Illustration on wearable sensors for monitoring elderly activities
in free living environments.(Image from the paper)

 

The increasing demand for health informatics has become a far-reaching trend in the ageing society. The utilization of wearable sensors enables monitoring senior people daily activities in free-living environments, conveniently and effectively. Among the primary health-care sensing categories, the wearable visual-inertial modality for human motion tracking gradually exerts promising potentials. In this paper, we present a novel wearable heading estimation strategy to track the movements of human limbs. It adaptively fuses inertial measurements with visual features following locality constraints. Body movements are classified into two types: general motion (which consists of both rotation and translation). or degenerate motion (which consists of only rotation). A specific number of feature correspondences between camera frames are adaptively chosen to satisfy both the feature descriptor similarity constraint and the locality constraint.
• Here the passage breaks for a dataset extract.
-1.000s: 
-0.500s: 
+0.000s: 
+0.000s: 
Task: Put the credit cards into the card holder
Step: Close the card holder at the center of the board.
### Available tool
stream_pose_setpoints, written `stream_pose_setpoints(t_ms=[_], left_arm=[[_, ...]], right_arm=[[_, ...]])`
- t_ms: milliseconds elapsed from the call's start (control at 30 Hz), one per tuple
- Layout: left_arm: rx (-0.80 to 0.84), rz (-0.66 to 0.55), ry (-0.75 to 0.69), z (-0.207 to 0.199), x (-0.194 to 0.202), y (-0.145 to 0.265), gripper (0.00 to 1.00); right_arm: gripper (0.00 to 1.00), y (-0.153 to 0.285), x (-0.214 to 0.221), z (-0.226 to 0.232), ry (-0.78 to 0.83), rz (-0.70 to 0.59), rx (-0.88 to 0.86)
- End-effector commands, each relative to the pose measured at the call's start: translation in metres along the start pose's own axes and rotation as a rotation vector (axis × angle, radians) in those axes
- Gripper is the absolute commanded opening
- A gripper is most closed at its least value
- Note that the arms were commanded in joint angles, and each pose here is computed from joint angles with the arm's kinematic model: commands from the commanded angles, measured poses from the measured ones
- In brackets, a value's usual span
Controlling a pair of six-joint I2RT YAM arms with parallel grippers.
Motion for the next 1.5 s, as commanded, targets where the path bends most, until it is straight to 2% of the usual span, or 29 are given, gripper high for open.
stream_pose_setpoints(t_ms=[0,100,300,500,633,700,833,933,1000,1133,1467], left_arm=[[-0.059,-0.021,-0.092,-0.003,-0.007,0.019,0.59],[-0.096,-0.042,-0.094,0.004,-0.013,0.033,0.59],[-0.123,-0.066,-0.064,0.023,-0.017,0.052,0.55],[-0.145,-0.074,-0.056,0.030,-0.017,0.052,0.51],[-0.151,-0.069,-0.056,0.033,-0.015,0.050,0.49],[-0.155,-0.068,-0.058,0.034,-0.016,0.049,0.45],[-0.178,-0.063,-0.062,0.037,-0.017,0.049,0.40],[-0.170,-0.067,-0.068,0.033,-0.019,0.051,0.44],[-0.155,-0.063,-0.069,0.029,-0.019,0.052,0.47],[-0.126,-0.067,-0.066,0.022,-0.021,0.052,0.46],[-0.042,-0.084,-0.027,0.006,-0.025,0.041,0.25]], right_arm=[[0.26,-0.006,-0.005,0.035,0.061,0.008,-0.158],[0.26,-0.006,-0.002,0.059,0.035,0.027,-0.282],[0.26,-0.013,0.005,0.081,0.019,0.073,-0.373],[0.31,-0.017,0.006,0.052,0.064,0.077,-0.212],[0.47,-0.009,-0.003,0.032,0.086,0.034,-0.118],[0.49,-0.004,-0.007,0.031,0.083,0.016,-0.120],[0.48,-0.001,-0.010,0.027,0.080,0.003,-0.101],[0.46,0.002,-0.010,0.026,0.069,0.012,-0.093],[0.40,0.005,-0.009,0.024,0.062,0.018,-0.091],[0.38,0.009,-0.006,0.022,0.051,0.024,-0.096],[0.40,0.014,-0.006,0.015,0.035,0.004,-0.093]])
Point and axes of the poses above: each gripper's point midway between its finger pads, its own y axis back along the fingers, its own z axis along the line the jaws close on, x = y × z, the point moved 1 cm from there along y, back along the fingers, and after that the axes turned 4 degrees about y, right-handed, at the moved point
The selected feature correspondences and inertial quaternions are employed to calculate the initial pose, followed by the coarse-to-fine procedure to iteratively remove visual outliers. Eventually, the ultimate heading is optimized using the correct feature matches. The proposed method has been thoroughly evaluated on the straight-line, rotatory and ambulatory movement scenarios. As the system is lightweight and requires small computational resources, it enables effective and unobtrusive human motion monitoring, especially for the senior citizens in the long-term rehabilitation.

 

This work was published on IEEE Journal of Biomedical and Health Informatics,22(6),1732-1743.titled Wearable Heading Estimation for Motion Tracking in Health Care by Adaptive Fusion of Visual-Inertial Measurements.